When do we spend more time collecting information?

  • If the decision is complex
  • If we’re cautious or risk averse
  • If the cost of changing our mind or backing out are high
  • If we get lots of conflicting information, and the scale tips back and forth

When the scale is already leaning over in one direction, we’ve started accumulating information that favors that thing. A leaning scale means that we’ve already started building up an implicit association, an evaluation that’s so subtle, we may not even realize it.

When the scale starts leaning to one side, information supporting that side becomes easier to process. We begin selectively collecting certain marbles—and pieces of evidence—that back up the side that’s already leaning over. This information is simply easier for us to process. It’s more fluent. It confirms and is consistent with our beliefs.

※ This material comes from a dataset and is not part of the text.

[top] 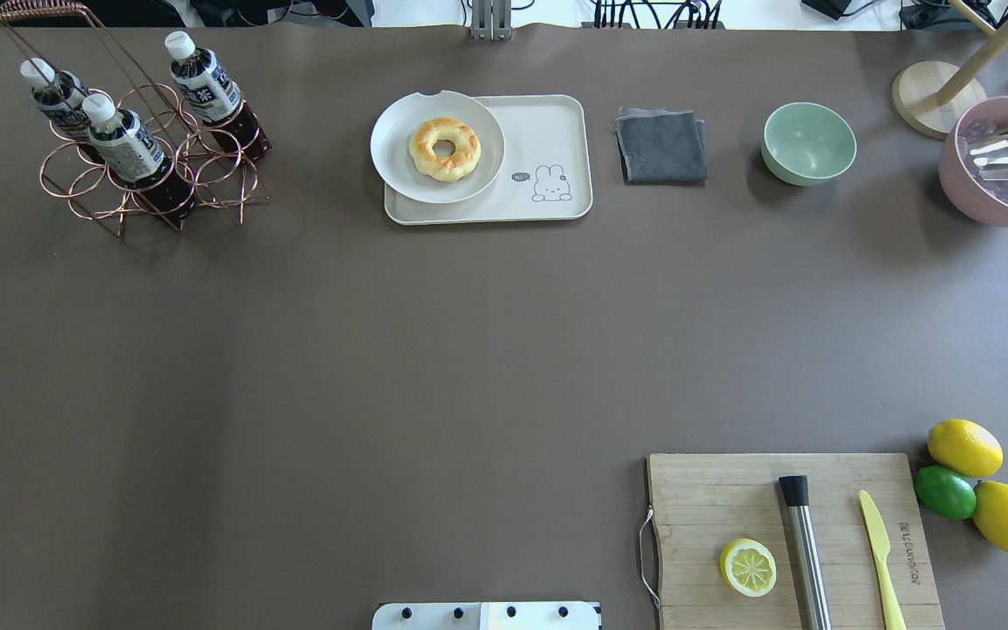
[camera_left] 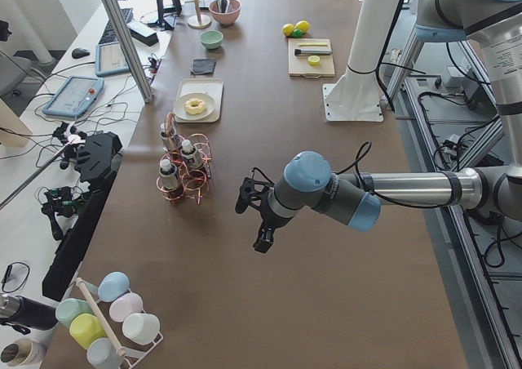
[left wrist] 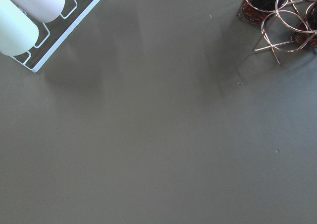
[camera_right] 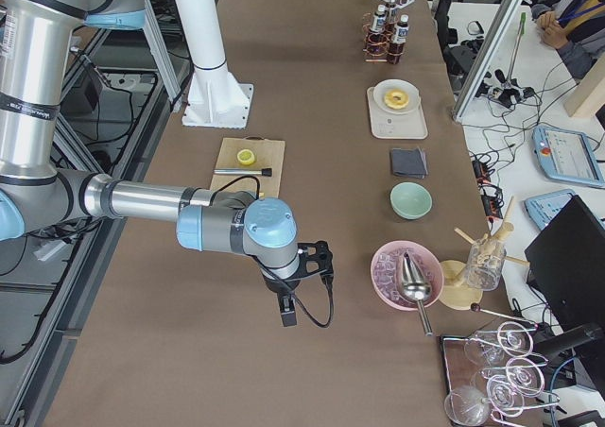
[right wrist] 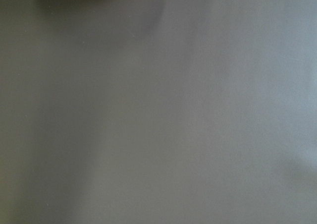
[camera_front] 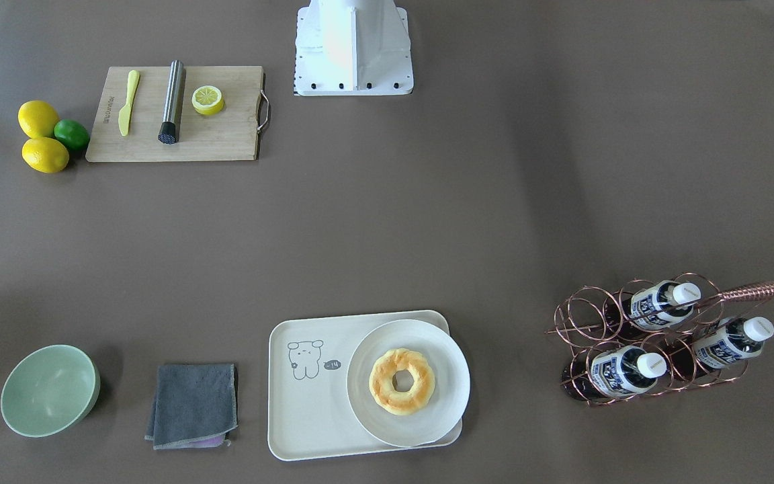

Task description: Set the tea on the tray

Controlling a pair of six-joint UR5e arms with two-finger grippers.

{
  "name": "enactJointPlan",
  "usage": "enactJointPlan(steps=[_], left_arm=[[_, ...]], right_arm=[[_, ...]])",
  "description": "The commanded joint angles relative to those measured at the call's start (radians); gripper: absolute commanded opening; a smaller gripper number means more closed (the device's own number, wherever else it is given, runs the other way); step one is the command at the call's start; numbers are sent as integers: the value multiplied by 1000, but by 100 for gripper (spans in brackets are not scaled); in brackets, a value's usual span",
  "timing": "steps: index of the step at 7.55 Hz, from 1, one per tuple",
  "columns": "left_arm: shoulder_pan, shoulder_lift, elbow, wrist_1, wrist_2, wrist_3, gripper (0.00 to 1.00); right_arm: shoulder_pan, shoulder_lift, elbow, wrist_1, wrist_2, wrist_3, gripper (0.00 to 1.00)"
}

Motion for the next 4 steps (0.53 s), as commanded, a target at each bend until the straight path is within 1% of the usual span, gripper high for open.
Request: enactJointPlan(steps=[1,3,4], left_arm=[[5,14,11,-45,3,1,97],[5,19,11,-45,2,1,97],[5,40,11,-44,3,-2,97]], right_arm=[[0,-1,1,-1,1,0,100],[-1,-1,-1,-1,-1,0,100],[-1,-1,-2,-1,-2,2,100]])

“Our judgment is strongly influenced, unconsciously, by which side we want to win — and this is ubiquitous.”

When people already have an unconscious belief—even if they don’t realize it—they selectively expose themselves to information or news that confirms their beliefs—giving them more ammunition to present those hunches as fact.

The more we’re exposed to certain kinds of information, the more practice we get processing that information; information that we process faster “feels” right. It’s what we’re used to. How easily we can process or understand information makes it easy for us to mistake it for the truth.

Our implicit beliefs are the things that we believe deep in our core, even when we don’t realize it; the famous Implicit Association Test is merely a test of how quickly we connect ideas, like “white/black/our ingroup” and “good.”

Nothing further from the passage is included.